No. You don't have to do any saving of the state. If one thread is in the middle of a floating point calculation where there is, for example, a denormalized flag set, and that thread is interrupted, then when it resumes the O/S or kernel will set the flags, just like it will restore other registers. Likewise, you don't have to worry about it in a yield().

Edit: If you are doing your own context switching, it is possible you would need to save the precision and rounding control flags if you need to set them to non-default values. Otherwise, again you're fine.

Rob L
  • 2,351
  • 13
  • 23
3

As per the The SYSTEM V APPLICATION BINARY INTERFACE Intel386TM Architecture Processor Supplement, page 3-12:

%st(0): If the function does not return a floating-point value, then this register must be empty. This register must be empty before entry to a function.

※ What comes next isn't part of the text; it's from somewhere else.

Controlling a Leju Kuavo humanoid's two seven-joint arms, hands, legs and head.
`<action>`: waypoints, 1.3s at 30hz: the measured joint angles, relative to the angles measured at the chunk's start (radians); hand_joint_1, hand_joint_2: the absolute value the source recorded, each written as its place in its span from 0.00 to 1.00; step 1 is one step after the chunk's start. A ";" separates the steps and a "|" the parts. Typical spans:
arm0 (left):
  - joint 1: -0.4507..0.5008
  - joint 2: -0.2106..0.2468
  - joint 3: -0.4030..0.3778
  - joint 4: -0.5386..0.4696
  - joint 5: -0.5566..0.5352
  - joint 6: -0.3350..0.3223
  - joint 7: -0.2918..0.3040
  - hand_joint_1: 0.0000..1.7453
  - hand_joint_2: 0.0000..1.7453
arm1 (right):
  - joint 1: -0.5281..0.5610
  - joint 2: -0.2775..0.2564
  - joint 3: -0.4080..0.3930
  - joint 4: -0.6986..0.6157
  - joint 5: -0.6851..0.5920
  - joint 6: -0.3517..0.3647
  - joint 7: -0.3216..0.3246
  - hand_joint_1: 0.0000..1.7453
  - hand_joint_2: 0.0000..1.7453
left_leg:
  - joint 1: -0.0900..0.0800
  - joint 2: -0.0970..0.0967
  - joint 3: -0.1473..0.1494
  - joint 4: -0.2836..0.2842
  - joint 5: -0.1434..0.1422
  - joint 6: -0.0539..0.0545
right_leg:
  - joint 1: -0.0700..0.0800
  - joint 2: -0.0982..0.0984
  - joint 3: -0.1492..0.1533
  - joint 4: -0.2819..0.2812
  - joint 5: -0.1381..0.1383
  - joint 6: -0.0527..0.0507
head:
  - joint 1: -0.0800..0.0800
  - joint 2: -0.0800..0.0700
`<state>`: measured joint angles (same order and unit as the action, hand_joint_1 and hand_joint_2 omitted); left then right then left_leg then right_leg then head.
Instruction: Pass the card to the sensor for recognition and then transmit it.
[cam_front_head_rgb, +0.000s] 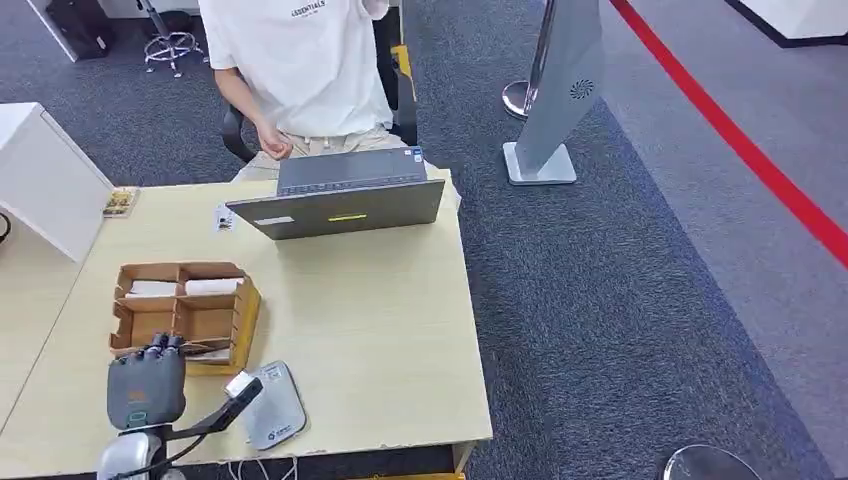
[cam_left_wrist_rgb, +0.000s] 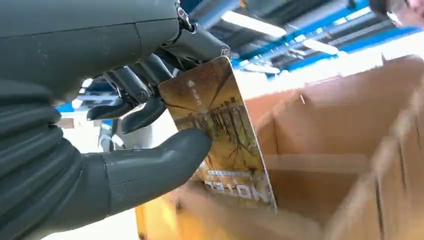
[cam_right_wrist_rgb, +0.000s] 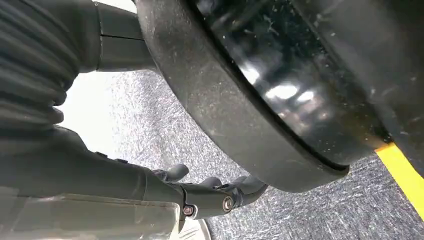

%st(1) through %st(7): Floating-point scratch registers have no specified role in the standard calling sequence. These registers must be empty before entry and upon exit from a function.

Thus, you do not need to context switch them.

Another, newer version says this:

The CPU shall be in x87 mode upon entry to a function. Therefore, every function that uses the MMX registers is required to issue an emms or femms instruction after using MMX registers, before returning or calling another function. [...] The control bits of the MXCSR register are callee-saved (preserved across calls), while the status bits are caller-saved (not preserved). The x87 status word register is caller-saved, whereas the x87 control word is callee-saved. [...] All x87 registers are caller-saved, so callees that make use of the MMX registers may use the faster femms instruction.

So, you may need to save the control word.

Jester
  • 56,577
  • 4
  • 81
  • 125